EXERCISE GOAL
Locate every line in the material below that has the word "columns". Copy each of those lines.
___ DATA EXCERPT
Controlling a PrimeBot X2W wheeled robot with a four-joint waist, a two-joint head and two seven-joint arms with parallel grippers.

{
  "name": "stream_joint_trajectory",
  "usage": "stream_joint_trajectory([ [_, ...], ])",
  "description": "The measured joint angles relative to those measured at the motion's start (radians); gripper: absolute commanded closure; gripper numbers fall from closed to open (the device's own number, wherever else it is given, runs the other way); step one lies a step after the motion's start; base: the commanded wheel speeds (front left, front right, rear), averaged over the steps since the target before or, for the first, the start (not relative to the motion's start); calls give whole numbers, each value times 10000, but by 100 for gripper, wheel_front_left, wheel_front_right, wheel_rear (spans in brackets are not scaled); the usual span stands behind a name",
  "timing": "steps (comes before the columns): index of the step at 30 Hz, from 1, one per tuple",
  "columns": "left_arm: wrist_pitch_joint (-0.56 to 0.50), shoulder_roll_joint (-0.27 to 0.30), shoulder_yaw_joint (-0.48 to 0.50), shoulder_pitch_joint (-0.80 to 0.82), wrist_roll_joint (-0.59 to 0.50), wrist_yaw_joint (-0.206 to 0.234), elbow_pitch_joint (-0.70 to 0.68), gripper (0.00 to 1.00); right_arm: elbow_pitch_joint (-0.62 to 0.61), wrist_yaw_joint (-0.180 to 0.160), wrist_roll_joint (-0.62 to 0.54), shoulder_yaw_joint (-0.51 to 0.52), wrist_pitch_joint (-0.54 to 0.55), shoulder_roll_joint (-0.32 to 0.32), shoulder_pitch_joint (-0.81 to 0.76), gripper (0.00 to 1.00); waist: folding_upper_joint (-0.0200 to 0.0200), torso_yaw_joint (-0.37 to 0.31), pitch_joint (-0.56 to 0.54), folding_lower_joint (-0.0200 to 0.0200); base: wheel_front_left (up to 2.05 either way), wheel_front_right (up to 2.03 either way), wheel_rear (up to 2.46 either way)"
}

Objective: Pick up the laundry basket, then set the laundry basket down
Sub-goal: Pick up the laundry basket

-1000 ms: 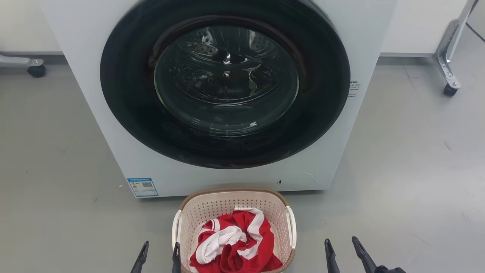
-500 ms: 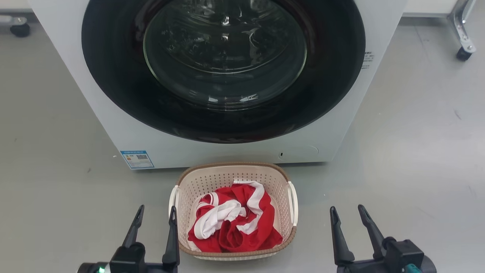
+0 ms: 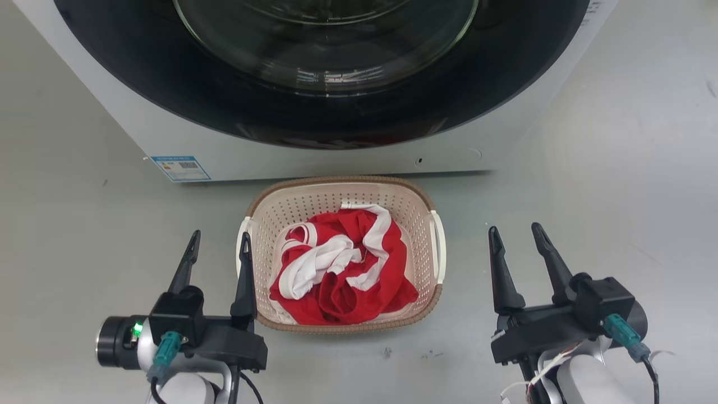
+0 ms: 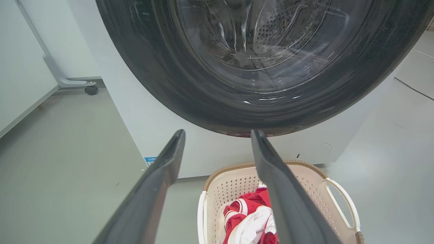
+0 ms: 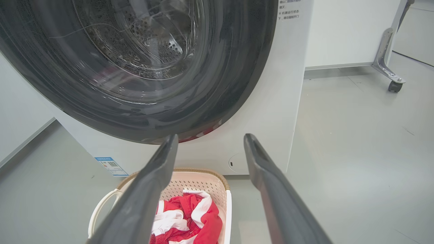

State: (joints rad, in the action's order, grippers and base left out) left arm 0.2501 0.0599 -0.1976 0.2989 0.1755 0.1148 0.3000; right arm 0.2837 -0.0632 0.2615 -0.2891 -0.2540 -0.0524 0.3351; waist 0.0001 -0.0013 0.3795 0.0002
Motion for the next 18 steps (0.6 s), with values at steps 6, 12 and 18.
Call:
stream_joint_trajectory([
  [6,27,12,219,768,4,6,554,0,589,146,-71,-23,-25,-10,938,0,0,-19,882,0,0,0,0],
  [12,27,-10,245,1486,56,-4,1162,0,1129,209,-86,-19,-27,-17,1801,0,0,-36,1775,0,0,0,0],
  [18,29,-27,282,2162,94,-6,1643,0,1576,207,-84,-52,-27,-31,2548,0,1,-32,2520,-1,0,0,0],
])
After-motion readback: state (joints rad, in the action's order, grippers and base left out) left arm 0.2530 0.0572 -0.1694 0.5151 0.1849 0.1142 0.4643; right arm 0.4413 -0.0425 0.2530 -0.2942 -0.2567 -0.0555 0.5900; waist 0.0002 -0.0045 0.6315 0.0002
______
TASK RESPONSE
  "timing": "steps (comes before the columns): index of the step at 30 Hz, from 1, one per tuple",
  "columns": "left_arm: wrist_pitch_joint (-0.56 to 0.50), shoulder_roll_joint (-0.27 to 0.30), shoulder_yaw_joint (-0.48 to 0.50), shoulder_pitch_joint (-0.80 to 0.82), wrist_roll_joint (-0.59 to 0.50), wrist_yaw_joint (-0.206 to 0.234), elbow_pitch_joint (-0.70 to 0.68), gripper (0.00 to 1.00); right_arm: elbow_pitch_joint (-0.62 to 0.61), wrist_yaw_joint (-0.180 to 0.160), wrist_roll_joint (-0.62 to 0.54), shoulder_yaw_joint (-0.51 to 0.52), wrist_pitch_joint (-0.54 to 0.55), shoulder_roll_joint (-0.32 to 0.32), shoulder_pitch_joint (-0.81 to 0.76), gripper (0.00 to 1.00); waist: folding_upper_joint (-0.0200 to 0.0200), torso_yaw_joint (-0.37 to 0.31), pitch_joint (-0.56 to 0.54), folding_lower_joint (-0.0200 to 0.0200); base: wheel_front_left (up to 2.05 either way), wheel_front_right (up to 2.03 either way), wheel_rear (up to 2.46 either way)"

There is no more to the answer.